Your assignment:
Your answer should repeat every line of the records below in which the word "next" appears.

(Stored data)
=-=-=

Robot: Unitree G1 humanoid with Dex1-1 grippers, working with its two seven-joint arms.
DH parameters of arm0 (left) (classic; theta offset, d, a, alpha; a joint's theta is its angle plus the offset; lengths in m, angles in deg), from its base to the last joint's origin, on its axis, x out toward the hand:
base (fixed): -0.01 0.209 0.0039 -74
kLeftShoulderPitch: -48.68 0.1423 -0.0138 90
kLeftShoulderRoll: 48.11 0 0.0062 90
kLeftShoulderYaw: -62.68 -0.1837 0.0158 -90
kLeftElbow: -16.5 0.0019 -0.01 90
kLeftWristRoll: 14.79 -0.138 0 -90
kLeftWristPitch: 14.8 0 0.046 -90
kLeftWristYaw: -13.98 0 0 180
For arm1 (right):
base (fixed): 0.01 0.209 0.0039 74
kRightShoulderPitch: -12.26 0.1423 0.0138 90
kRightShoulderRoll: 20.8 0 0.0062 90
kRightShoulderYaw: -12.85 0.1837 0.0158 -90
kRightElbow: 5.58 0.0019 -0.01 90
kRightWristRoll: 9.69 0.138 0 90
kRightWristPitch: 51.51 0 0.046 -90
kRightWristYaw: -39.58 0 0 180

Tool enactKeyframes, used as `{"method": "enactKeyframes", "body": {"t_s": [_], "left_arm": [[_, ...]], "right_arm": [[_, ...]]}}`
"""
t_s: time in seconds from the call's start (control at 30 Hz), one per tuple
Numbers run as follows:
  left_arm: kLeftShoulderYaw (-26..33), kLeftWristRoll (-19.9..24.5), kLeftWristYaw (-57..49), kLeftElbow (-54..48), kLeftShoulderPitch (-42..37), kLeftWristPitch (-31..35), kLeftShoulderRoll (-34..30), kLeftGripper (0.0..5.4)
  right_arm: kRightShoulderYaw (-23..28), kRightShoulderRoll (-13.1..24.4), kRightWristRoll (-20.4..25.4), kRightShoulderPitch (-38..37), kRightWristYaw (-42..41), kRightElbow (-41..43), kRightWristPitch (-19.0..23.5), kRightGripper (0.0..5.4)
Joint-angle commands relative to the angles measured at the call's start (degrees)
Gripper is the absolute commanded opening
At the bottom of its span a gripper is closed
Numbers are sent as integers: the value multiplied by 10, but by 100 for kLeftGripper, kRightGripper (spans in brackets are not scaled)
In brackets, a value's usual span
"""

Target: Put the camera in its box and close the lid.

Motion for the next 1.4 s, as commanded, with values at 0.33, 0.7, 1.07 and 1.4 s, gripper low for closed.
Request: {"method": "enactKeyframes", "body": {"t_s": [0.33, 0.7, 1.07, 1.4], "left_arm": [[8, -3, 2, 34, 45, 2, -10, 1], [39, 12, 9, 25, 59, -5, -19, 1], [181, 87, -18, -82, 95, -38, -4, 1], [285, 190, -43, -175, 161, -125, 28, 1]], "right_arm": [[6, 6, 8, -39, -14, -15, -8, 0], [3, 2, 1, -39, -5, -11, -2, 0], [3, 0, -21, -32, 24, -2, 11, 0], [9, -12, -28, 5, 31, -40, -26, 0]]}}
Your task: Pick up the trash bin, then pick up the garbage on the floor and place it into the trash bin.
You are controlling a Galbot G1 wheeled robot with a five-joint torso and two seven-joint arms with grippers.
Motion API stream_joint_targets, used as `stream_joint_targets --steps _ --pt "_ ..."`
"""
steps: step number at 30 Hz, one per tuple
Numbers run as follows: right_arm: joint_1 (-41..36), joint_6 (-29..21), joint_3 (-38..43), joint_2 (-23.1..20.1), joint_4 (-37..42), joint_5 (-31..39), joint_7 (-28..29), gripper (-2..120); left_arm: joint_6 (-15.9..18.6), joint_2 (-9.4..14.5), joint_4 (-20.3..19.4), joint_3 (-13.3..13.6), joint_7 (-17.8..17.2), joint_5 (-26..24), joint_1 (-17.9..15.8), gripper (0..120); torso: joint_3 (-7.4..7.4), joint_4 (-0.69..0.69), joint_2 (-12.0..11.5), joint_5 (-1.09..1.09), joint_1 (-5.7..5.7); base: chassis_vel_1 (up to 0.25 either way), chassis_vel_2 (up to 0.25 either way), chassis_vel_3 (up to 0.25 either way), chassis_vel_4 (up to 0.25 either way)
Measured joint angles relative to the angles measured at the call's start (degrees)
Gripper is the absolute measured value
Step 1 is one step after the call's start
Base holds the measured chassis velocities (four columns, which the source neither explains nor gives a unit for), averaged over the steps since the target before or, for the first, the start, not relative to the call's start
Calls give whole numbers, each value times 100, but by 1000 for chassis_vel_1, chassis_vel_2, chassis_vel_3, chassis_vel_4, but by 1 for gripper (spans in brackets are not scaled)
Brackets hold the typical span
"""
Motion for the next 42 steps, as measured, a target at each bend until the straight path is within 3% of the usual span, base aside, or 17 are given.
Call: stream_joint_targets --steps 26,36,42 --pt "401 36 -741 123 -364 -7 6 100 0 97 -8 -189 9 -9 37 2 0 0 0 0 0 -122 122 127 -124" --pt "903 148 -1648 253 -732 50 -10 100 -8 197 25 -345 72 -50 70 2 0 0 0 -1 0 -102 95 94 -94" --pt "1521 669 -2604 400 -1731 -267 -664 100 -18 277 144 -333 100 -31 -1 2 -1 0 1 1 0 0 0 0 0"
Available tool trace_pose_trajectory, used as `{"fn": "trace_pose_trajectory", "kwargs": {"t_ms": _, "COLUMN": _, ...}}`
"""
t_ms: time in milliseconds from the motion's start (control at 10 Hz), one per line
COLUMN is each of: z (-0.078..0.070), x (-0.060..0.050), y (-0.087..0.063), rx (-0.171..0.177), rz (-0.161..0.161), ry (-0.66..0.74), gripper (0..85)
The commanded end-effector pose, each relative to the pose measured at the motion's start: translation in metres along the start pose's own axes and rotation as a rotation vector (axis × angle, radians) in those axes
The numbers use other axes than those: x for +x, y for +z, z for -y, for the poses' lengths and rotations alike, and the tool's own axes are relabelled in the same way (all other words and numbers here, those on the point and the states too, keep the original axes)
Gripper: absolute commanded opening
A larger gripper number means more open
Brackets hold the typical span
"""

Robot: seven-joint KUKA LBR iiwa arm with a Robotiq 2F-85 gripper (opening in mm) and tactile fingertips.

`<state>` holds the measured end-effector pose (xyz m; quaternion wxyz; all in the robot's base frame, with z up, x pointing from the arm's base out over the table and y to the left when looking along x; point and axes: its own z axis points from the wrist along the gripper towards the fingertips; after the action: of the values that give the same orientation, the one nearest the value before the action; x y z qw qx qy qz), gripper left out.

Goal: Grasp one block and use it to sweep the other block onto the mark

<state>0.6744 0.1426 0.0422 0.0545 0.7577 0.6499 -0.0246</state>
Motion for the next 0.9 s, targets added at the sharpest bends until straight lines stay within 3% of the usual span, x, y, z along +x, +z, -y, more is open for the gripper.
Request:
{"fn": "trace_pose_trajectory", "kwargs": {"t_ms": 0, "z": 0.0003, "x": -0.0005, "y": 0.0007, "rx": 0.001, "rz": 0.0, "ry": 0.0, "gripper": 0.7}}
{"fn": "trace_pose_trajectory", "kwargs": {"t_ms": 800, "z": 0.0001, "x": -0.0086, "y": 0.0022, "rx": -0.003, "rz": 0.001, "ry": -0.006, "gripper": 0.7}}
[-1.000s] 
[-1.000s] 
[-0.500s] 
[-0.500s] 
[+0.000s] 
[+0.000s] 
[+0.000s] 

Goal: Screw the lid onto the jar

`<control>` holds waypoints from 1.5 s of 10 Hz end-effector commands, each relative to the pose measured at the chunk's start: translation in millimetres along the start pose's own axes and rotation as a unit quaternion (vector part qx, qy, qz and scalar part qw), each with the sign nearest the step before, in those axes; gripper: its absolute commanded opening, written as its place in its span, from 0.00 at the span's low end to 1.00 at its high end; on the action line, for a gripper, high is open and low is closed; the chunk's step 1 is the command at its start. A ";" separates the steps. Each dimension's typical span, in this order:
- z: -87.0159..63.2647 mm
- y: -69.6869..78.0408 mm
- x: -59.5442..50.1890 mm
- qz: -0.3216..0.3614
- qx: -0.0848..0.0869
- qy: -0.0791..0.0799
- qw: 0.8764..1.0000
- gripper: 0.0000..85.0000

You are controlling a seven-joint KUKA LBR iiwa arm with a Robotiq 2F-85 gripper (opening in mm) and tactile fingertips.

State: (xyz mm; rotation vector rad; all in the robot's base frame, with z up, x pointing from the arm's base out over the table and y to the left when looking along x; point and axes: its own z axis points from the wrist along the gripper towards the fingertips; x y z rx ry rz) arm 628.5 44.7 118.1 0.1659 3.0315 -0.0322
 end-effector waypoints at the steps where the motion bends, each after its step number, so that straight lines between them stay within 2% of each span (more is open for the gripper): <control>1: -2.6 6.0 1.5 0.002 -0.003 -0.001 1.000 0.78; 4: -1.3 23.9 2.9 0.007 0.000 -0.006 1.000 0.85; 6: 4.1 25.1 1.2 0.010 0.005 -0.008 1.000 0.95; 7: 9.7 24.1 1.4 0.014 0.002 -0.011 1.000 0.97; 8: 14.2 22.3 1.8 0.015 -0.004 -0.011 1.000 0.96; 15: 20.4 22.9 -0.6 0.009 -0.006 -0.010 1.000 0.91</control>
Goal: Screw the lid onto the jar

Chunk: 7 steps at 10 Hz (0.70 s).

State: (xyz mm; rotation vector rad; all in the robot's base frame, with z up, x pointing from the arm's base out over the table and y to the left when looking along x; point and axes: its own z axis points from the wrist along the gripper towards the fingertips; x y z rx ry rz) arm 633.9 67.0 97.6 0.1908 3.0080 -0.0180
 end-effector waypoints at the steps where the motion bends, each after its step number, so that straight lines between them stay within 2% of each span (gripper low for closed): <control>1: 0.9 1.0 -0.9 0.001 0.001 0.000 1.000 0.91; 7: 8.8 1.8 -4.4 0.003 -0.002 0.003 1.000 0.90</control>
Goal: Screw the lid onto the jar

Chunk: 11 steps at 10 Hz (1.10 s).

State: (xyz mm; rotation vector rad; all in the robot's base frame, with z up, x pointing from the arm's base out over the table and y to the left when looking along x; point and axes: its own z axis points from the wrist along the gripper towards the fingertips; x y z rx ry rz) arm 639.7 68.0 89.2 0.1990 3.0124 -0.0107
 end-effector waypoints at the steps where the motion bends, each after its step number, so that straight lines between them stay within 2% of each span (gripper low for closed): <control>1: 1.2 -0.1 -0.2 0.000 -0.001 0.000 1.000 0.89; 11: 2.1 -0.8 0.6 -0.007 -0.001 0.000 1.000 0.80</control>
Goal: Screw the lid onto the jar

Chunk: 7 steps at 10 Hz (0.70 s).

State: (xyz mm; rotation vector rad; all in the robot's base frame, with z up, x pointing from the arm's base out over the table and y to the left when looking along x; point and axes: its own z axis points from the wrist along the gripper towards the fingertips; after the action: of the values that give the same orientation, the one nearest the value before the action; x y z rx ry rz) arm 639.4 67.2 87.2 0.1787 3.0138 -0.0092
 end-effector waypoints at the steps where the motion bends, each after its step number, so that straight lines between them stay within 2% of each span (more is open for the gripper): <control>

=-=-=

Expected answer:
Motion for the next 1.4 s, as commanded, with values at 0.33, 0.7, 1.07 and 1.4 s, gripper low for closed.
Motion for the next 42 steps, as measured, a target at each bend until the straight path is within 3% of the usual span, base aside, or 17 are given.
Motion for the next 0.9 s, targets added at the sharpest bends until straight lines stay within 3% of the usual span, x, y, z along +x, +z, -y, more is open for the gripper.

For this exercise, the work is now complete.